Records from a data source
────────────────────
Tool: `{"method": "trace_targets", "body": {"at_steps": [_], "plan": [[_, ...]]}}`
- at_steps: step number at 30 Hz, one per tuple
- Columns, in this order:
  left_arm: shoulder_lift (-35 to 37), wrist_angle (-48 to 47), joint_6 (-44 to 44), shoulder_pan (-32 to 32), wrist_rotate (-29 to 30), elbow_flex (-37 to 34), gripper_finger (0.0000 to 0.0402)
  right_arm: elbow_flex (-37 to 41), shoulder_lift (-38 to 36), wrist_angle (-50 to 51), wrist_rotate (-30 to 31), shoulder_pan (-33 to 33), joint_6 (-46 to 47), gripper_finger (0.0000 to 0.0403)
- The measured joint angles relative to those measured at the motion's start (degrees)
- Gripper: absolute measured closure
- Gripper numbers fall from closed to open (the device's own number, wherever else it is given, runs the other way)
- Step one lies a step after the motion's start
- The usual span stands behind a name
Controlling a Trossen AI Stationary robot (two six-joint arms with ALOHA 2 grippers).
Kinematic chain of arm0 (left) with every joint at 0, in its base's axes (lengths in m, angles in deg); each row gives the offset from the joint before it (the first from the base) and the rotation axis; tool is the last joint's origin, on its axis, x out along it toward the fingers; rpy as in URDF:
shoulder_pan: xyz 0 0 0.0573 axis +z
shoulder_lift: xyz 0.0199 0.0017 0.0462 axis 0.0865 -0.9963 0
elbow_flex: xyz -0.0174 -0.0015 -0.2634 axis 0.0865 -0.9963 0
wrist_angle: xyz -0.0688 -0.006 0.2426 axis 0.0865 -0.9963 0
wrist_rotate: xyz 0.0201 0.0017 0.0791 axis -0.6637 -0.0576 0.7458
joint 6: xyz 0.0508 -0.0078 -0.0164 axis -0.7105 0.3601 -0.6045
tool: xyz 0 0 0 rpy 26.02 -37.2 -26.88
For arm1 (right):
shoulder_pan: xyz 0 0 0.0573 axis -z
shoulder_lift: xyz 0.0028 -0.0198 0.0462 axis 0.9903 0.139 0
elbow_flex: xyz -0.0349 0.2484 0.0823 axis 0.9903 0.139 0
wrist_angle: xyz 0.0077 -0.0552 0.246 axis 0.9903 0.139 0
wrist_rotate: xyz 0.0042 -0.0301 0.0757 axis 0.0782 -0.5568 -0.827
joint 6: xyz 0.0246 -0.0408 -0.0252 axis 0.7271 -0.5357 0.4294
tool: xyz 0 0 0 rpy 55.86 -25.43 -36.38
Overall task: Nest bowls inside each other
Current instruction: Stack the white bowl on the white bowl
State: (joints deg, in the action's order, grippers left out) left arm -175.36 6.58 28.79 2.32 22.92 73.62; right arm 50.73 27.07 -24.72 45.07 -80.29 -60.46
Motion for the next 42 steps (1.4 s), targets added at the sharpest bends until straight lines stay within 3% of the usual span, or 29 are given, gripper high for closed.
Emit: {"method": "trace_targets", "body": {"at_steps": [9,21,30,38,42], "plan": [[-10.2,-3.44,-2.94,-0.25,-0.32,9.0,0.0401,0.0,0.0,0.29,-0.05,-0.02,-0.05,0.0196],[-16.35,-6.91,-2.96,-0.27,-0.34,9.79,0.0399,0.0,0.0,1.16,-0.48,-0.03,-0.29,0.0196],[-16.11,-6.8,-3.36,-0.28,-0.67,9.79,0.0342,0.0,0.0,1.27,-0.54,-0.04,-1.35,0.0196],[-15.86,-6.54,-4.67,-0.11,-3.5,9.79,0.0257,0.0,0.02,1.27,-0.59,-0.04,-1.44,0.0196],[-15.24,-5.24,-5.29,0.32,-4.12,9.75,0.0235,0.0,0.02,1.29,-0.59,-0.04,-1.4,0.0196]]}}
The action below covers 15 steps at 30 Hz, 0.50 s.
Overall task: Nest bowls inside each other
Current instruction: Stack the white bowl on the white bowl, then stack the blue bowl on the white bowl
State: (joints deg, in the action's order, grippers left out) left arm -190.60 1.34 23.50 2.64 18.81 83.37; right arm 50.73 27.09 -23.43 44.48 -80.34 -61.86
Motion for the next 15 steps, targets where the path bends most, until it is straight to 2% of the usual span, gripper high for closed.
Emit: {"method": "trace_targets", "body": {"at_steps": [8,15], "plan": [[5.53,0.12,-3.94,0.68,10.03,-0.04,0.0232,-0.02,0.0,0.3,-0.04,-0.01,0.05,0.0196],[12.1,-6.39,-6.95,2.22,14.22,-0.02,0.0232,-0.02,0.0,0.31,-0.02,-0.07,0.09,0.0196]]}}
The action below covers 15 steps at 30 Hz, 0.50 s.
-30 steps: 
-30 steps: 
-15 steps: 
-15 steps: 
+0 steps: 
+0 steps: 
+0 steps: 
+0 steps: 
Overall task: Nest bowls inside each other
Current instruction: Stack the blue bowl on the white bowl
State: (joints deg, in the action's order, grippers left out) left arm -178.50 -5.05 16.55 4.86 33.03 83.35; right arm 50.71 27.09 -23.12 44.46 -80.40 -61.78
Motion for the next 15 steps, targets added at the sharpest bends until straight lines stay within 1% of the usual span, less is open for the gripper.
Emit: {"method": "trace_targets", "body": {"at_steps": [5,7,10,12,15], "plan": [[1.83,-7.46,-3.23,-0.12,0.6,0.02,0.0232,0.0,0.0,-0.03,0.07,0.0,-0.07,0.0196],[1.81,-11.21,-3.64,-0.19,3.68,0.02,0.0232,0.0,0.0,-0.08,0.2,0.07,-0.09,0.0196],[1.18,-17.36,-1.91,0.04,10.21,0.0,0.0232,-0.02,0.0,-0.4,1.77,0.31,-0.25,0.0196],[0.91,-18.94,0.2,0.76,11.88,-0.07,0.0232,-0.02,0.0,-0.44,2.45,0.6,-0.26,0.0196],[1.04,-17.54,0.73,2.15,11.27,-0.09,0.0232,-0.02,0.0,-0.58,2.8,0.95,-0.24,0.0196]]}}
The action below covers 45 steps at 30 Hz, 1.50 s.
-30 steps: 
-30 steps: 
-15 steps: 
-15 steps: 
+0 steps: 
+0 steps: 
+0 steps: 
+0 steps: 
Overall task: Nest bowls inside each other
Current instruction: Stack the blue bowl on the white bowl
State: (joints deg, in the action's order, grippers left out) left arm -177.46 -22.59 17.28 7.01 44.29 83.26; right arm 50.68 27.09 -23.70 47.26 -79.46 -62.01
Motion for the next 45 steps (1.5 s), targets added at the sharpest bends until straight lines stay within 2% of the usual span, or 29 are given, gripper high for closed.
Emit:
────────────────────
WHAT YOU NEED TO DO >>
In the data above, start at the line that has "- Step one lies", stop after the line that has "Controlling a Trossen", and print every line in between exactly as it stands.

YOUR SOLUTION >>
- Step one lies a step after the motion's start
- The usual span stands behind a name
Controlling a Trossen AI Stationary robot (two six-joint arms with ALOHA 2 grippers).

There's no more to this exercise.